Le capitaine de police, dont l'identité n'a pas été dévoilée, a fourni des informations détaillant un complot pour mettre hors course le parti Tisza. En réaction, Péter Magyar a qualifié l'affaire d'opération « plus grave que le Watergate », accusant directement l'appareil d'État d'Orbán de mener une guerre sale. Ces allégations, si elles sont vérifiées, révèlent une tentative systémique de manipulation électorale par des moyens clandestins, bien au-delà des critiques habituelles sur le clientélisme ou le contrôle médiatique.

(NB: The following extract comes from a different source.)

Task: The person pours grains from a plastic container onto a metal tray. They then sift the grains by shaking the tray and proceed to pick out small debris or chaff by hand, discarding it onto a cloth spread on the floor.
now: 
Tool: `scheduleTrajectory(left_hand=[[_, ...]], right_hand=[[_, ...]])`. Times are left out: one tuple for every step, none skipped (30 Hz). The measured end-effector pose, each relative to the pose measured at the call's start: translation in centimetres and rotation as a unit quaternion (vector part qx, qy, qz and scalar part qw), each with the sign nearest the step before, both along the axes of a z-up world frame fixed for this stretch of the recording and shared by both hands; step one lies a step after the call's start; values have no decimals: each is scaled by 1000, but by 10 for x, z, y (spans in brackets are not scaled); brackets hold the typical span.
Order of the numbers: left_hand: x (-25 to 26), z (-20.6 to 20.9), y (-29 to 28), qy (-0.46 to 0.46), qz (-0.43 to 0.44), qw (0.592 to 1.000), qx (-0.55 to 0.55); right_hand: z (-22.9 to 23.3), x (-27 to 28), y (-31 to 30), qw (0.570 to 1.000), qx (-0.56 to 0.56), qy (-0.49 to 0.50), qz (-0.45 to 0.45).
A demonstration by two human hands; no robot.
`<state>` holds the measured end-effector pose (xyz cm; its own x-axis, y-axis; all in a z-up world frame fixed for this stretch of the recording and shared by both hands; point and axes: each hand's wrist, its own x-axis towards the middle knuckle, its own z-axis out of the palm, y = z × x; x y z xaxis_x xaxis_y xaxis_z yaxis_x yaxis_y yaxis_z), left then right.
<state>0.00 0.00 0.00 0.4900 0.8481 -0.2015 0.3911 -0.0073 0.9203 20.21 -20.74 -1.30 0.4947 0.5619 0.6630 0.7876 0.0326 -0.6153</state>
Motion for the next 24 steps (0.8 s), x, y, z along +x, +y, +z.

L'implication présumée des services secrets hongrois représente une escalade significative dans la nature des pressions exercées sur l'opposition. Cette affaire risque de dominer les derniers jours de campagne, de déclencher des scrutins internationaux sur la légitimité du processus électoral et de provoquer une crise politique majeure, quel que soit le résultat du vote. Elle expose les fractures profondes au sein de l'État et la bataille acharnée pour le pouvoir en Hongrie.